- [WHAT TO DO] Your answer should consist of the lines in the listing that hold "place".

*** RECORDS TO PROCESS ***

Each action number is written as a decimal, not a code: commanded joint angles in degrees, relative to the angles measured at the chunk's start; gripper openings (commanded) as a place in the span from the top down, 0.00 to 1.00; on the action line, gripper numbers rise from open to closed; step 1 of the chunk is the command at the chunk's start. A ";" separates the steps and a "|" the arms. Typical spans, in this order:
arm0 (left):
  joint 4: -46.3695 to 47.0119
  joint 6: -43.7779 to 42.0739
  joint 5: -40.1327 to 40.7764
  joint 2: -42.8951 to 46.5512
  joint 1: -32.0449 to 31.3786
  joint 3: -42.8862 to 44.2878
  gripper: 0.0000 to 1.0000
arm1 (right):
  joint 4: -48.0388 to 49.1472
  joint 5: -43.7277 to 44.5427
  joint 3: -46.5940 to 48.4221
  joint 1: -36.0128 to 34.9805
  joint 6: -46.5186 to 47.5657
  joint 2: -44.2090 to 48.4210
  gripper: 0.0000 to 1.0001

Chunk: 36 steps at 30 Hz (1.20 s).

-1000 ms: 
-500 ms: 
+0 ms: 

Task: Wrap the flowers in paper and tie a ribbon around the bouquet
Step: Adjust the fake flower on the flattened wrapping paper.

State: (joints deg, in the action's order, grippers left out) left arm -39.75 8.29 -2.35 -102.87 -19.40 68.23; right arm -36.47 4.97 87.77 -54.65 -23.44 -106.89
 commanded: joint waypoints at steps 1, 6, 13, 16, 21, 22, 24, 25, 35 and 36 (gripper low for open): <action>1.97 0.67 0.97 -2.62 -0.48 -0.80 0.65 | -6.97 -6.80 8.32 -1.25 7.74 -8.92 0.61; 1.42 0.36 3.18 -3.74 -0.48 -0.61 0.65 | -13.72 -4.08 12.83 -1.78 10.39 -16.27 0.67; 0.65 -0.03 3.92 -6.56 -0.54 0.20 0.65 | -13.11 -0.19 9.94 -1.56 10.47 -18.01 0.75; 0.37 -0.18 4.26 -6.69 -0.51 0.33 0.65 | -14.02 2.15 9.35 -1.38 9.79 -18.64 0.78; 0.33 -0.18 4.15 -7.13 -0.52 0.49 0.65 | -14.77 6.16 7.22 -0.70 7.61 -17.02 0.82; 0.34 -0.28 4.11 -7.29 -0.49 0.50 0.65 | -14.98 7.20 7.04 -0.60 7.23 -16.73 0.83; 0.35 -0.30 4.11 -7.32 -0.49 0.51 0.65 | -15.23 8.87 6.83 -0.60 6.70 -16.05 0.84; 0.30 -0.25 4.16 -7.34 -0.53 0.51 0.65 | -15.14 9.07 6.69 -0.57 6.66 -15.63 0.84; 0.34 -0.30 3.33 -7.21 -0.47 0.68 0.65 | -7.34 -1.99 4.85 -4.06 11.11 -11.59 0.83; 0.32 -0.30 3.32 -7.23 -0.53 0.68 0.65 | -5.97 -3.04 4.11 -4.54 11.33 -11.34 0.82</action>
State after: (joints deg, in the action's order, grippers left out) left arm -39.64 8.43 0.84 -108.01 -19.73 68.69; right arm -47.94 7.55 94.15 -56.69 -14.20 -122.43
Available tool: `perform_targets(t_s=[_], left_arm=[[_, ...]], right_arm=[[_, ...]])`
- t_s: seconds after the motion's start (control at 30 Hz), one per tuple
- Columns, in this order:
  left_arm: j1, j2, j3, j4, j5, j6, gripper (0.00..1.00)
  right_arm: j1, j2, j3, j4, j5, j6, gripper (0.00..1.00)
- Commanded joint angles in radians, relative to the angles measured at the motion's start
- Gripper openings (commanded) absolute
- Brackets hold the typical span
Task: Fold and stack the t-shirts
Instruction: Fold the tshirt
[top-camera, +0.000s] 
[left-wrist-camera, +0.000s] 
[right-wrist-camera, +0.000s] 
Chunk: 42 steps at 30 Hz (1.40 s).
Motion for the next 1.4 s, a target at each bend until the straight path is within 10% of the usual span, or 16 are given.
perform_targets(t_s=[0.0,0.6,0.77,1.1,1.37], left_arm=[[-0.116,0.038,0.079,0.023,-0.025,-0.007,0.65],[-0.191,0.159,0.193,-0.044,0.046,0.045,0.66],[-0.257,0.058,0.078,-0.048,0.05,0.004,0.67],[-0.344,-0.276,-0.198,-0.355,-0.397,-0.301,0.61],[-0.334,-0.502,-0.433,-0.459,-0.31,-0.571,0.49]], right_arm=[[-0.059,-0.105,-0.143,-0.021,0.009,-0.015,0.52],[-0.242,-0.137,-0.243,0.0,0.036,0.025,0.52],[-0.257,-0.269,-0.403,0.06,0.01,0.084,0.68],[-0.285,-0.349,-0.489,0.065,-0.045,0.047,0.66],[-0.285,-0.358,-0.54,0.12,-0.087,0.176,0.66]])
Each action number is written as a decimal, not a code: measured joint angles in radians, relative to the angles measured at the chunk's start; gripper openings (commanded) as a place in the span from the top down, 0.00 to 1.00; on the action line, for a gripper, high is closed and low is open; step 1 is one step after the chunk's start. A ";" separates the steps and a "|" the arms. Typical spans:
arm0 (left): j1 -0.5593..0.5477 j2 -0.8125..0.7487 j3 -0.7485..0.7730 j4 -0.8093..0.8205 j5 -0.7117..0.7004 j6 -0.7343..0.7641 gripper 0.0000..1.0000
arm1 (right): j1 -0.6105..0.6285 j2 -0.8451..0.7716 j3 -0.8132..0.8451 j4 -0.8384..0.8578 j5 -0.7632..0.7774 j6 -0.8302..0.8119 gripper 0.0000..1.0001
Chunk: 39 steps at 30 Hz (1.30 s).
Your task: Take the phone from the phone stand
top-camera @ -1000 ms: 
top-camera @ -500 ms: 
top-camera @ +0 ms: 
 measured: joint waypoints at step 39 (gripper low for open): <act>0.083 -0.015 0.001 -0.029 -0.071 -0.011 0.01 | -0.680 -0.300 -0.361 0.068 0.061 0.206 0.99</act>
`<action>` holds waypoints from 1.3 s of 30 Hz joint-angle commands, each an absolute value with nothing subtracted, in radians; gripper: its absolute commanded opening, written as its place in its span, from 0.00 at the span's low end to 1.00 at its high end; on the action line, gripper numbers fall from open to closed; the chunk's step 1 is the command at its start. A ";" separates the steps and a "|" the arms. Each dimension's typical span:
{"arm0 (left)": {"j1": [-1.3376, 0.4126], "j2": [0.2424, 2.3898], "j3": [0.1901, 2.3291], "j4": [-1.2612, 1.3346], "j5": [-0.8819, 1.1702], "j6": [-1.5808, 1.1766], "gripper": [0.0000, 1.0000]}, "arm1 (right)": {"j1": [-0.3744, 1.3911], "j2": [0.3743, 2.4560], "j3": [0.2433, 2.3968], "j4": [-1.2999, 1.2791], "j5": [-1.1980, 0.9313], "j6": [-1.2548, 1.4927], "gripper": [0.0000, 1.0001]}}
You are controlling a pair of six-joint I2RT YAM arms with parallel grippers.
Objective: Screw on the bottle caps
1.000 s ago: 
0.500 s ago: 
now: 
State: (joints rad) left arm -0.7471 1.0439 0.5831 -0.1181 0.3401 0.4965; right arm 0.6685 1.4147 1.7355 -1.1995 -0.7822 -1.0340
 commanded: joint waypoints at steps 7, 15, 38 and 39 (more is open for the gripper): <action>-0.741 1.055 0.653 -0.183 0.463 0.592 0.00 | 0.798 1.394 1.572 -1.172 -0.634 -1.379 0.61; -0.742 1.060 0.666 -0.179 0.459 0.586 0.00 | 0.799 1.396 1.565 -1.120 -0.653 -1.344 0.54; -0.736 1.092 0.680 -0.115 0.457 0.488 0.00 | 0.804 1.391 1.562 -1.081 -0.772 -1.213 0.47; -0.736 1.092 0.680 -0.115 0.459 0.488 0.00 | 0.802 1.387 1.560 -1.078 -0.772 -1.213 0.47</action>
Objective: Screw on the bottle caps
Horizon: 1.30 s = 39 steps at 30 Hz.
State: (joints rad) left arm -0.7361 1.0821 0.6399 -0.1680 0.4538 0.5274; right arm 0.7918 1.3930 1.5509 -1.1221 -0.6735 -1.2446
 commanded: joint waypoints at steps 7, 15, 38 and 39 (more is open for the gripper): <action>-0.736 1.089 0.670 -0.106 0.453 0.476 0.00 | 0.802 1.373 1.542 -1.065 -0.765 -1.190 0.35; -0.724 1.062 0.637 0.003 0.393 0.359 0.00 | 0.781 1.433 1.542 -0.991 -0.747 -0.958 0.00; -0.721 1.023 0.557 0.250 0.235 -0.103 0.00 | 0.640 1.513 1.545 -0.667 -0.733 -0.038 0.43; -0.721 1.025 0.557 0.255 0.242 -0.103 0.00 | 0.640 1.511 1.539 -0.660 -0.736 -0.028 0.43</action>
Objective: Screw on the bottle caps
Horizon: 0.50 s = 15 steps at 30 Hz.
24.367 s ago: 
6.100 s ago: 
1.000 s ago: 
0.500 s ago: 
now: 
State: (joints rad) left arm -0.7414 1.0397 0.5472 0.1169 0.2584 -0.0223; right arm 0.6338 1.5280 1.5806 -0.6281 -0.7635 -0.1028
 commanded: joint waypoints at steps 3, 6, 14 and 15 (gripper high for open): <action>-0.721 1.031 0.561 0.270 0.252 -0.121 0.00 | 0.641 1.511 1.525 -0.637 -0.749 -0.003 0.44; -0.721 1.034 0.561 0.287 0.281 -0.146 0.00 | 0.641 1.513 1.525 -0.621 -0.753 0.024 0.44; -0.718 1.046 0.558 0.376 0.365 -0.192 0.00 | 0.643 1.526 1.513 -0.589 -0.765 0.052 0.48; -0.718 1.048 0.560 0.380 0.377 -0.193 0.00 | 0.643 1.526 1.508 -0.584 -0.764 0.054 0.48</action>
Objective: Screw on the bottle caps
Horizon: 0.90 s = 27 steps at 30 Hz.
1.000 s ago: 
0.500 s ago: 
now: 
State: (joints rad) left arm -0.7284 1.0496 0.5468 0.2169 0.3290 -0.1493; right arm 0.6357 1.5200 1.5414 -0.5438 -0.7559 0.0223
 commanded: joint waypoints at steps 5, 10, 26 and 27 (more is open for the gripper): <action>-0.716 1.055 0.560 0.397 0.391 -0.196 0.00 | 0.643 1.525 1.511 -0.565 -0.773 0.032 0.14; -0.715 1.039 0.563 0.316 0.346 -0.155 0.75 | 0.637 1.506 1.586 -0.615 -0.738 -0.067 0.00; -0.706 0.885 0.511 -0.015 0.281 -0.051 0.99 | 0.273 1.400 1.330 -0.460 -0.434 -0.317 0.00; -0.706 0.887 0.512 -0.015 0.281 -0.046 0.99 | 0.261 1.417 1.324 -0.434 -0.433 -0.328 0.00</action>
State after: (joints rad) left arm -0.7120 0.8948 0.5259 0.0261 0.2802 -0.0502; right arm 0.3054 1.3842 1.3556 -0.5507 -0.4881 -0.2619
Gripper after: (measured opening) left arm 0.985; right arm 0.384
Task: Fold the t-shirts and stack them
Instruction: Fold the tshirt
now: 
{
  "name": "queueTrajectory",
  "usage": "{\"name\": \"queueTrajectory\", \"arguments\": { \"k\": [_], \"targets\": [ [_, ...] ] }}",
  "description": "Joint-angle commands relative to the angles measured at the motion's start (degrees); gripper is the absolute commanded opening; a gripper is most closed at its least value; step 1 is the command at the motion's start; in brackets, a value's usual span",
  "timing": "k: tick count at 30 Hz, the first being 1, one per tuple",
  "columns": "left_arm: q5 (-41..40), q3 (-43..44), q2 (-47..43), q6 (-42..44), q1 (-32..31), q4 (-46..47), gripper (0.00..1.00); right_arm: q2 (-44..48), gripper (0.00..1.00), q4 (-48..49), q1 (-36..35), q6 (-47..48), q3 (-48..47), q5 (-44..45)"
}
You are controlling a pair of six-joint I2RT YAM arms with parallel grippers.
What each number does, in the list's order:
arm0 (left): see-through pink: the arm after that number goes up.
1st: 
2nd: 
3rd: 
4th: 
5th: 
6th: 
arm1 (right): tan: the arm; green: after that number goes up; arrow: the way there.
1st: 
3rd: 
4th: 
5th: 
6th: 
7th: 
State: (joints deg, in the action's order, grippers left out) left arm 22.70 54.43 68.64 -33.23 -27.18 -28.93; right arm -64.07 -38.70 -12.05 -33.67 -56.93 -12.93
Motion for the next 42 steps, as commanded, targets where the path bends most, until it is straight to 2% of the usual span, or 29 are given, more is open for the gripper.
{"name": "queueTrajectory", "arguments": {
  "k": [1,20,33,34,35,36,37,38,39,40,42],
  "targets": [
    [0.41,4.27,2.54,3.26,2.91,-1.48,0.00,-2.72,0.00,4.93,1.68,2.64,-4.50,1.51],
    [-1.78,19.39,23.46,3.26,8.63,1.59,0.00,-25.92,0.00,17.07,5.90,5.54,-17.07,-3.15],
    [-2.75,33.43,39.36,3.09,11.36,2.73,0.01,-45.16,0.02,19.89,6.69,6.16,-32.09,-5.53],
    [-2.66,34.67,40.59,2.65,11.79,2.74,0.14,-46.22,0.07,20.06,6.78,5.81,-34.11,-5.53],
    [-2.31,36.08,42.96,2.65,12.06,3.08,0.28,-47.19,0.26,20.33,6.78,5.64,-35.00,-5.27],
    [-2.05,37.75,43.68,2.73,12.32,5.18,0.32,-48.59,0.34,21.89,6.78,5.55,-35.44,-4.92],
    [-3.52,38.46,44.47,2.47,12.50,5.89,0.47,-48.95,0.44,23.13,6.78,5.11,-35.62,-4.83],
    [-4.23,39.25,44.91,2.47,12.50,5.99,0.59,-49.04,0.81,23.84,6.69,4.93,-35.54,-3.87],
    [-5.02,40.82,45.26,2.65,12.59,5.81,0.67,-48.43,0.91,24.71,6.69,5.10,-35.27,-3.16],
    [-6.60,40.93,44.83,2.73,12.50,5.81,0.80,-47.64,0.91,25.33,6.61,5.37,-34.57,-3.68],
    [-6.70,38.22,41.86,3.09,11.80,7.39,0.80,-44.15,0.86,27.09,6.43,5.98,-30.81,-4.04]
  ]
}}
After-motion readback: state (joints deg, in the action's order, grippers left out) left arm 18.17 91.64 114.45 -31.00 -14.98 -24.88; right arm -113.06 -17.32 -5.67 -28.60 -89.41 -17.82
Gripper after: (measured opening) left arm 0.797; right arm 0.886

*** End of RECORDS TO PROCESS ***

- [ANSWER AREA]
Each action number is written as a decimal, not a code: commanded joint angles in degrees, relative to the angles measured at the chunk's start; gripper openings (commanded) as a place in the span from the top down, 0.00 to 1.00; on the action line, gripper numbers rise from open to closed; step 1 of the chunk is the command at the chunk's start. A ";" separates the steps and a "|" the arms. Typical spans, in this order:
Each action number is written as a decimal, not a code: measured joint angles in radians, relative to the angles measured at the chunk's start; gripper openings (commanded) as a place in the span from the top down, 0.00 to 1.00; on the action line, for a gripper, high is closed and low is open; step 1 is one step after the chunk's start. A ";" separates the steps and a "|" the arms. Typical spans:
`<action>` holds waypoints from 1.3 s of 30 Hz joint-angle commands, each an absolute value with nothing subtracted, in radians; gripper: its absolute commanded opening, written as its place in its span, from 0.00 at the span's low end to 1.00 at its high end; on the action line, gripper numbers fall from open to closed; the chunk's step 1 is the command at its start. A ";" separates the steps and a "|" the arms. Each dimension's typical span:

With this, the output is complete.